There are other similar tracking technologies that measure other factors like temperature and moisture levels to give retailers intel about the potential for that produce to spoil en route.
“For farmers, many of these technologies are forcing him to be more careful about what he ships, and if we’re successful, it will mean him shipping less, and potentially making less money,” he said.
Distributors don’t want to be responsible for the quality and safety of the produce they’re transporting, and grocers are still able to make money even if spoiled food goes to waste because it’s built into their pricing, he added.
Place on top of that the costs involved in adopting the technology, and it can be hard to find a client that understands the value, Schulz continued.
It’s about behavior change
SafeTraces’ Zografos believes it’s more about changing behaviors in the food chain.
“The industry is very reluctant to implement these technologies, and I understand why,” he said. “Employing these measures deviates significantly from what they do now, which they think works well, and they believe large deviations create risk.”
For this reason, he is focusing on integrating SafeTraces technology into the existing processes of his clients, such as into the wash systems of fruit and vegetable growers and processors.
Encouraging other parties in the food chain to purchase and use barcode readers is another challenge, however, and a similar challenge faced by Ancera, the salmonella testing kit company. Ancera raised $8.9 million in Series A funding earlier this year for its technology platform which involves a hardware device called the MagDrive.
Schulz targets retailers or food brands and currently has three high-profile clients testing his technology: Driscoll’s, Whole Foods, and AmazonFresh.
He argues that FreshSurety provides clear economic benefit to retailers because it can tell them, before they open a pallet of fruit and vegetables, what percentage of the produce will be spoiled.
“They can then treat them differently and potentially reject the whole pallet, forcing suppliers to improve the quality of the produce they send them,” he said.
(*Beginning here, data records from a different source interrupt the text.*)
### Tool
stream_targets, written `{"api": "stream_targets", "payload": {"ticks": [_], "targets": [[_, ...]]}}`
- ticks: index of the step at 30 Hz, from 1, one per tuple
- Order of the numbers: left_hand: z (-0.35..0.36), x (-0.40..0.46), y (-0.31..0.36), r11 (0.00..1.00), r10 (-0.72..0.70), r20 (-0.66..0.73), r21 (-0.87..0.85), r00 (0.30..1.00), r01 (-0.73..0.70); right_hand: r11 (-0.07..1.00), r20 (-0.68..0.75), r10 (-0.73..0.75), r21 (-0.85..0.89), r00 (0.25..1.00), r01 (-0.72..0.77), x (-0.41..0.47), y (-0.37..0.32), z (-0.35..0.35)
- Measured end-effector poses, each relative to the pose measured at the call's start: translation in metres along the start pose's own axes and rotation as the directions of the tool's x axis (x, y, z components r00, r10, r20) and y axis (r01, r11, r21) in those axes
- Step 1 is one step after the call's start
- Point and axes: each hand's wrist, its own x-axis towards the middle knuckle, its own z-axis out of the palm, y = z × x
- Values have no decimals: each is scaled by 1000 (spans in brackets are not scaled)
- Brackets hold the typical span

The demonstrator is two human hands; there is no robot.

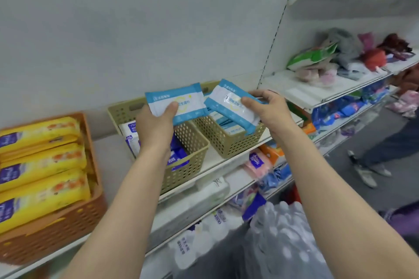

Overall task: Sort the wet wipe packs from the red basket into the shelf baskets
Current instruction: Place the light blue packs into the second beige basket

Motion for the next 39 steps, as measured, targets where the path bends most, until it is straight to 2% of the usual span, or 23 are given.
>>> {"api": "stream_targets", "payload": {"ticks": [3, 6, 11, 16, 19, 21, 23, 25, 26, 27, 28, 30, 31, 32, 33, 36, 37, 39], "targets": [[23, 16, -7, 999, 0, -92, -51, 996, -5, 999, 60, 9, -45, 998, -6, 39, 9, -3], [41, 31, -14, 997, 5, -150, -77, 989, -16, 982, 142, 1, -186, 990, 25, 83, 27, 1], [61, 43, -22, 998, 20, -205, -50, 979, -31, 909, 364, 19, -394, 931, 135, 144, 54, 19], [83, 57, -22, 999, 43, -230, -9, 972, -46, 768, 582, 5, -524, 813, 370, 180, 62, 38], [96, 58, -27, 999, 18, -196, 34, 980, -12, 597, 607, -38, -623, 794, 505, 185, 77, 48], [102, 57, -34, 997, -6, -187, 79, 982, 22, 518, 596, -74, -662, 799, 542, 189, 83, 48], [106, 54, -38, 992, -29, -188, 118, 982, 51, 571, 543, -176, -623, 821, 535, 197, 80, 45], [112, 52, -42, 986, -58, -165, 144, 985, 82, 765, 442, -258, -450, 859, 461, 202, 64, 40], [116, 50, -43, 984, -71, -139, 154, 988, 92, 850, 439, -247, -329, 864, 410, 203, 52, 37], [121, 48, -43, 982, -83, -106, 160, 991, 99, 902, 500, -224, -219, 837, 372, 203, 41, 34], [127, 45, -42, 982, -94, -69, 157, 993, 103, 926, 610, -195, -143, 768, 349, 202, 31, 31], [138, 43, -44, 984, -97, -5, 148, 995, 96, 927, 808, -108, -128, 579, 352, 199, 20, 27], [142, 42, -47, 983, -84, 2, 166, 996, 83, 920, 853, -70, -146, 517, 365, 198, 21, 25], [144, 43, -50, 976, -61, -15, 208, 998, 62, 915, 864, -55, -157, 501, 371, 200, 23, 24], [144, 44, -54, 958, -20, -46, 283, 999, 33, 916, 852, -59, -161, 521, 368, 202, 26, 21], [141, 47, -67, 869, 52, -123, 495, 991, 16, 899, 777, -28, -255, 629, 355, 217, 40, 6], [140, 47, -70, 845, 39, -115, 535, 993, 29, 885, 778, 15, -302, 628, 354, 220, 45, 0], [140, 45, -75, 791, 7, -83, 610, 997, 45, 848, 814, 108, -375, 571, 373, 219, 51, -7]]}}
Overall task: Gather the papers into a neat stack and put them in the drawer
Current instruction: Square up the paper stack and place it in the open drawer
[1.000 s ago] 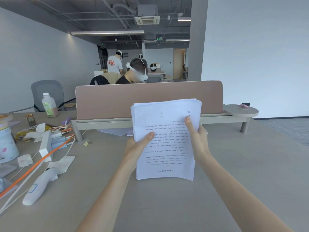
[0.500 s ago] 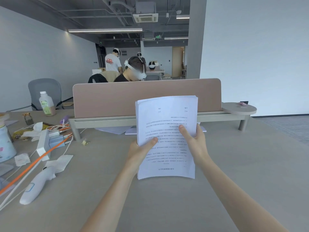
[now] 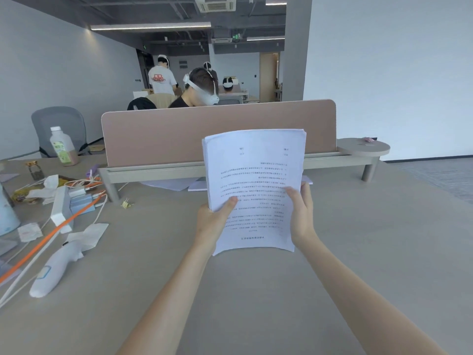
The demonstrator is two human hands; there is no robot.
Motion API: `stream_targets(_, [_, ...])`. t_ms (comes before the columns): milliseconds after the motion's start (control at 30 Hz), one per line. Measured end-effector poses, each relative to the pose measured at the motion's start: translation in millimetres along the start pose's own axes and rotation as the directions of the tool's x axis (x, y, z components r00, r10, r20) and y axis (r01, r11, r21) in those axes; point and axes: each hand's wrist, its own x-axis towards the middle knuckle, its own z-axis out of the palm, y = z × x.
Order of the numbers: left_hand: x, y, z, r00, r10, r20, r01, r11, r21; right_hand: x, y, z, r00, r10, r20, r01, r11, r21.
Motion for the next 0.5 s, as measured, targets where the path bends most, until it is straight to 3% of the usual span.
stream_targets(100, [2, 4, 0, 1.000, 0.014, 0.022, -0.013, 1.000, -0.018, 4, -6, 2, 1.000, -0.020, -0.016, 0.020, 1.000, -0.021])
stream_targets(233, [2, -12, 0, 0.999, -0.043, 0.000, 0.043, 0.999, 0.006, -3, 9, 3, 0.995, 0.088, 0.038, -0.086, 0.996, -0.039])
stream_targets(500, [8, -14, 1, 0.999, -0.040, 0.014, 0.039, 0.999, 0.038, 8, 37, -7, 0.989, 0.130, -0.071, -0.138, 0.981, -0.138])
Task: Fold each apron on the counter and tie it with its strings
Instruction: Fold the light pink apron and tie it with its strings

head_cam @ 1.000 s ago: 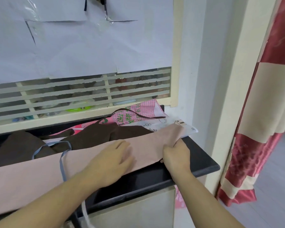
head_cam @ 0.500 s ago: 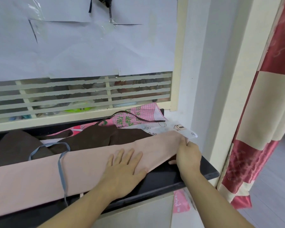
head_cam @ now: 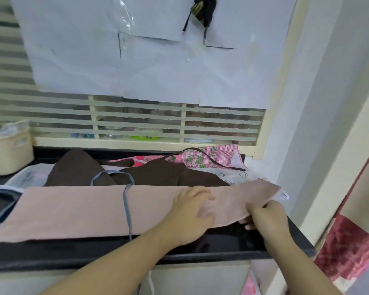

For food brands like Driscolls, the technology is about quality control and ensuring their product is handled properly from farm to shelf, he added.
Here are 6 more startups focused on traceability and food safety technology:
Verigo is a cold chain monitoring technology selling food monitoring hardware devices, a cloud-based platform and a mobile app to customers across the value chain.
Nima (previously 6 Sensor Labs) is a portable gluten sensor manufacturer for celiac and other gluten-intolerant consumers.
AstRoNA Biotechnologies is an Indie Bio graduate that is building a food detection system that can be deployed on-site at every phase of food production from field to table and produce results within an hour.
Controlant is an Icelandish cold chain monitoring technology that’s manufacturing devices to travel with food from manufacturing, through transportation, storage and sale.
Helium is a smart sensing technology company that can monitor the temperature of refrigerators, freezers, display cases, and other temperature-sensitive assets.
Real Time Assay is developing a series of products to test for pathogens in food throughout the value chain. Currently, it’s developed a lateral flow test kit and a smartphone app to give users alerts and analytics, as well as help with compliance documentation.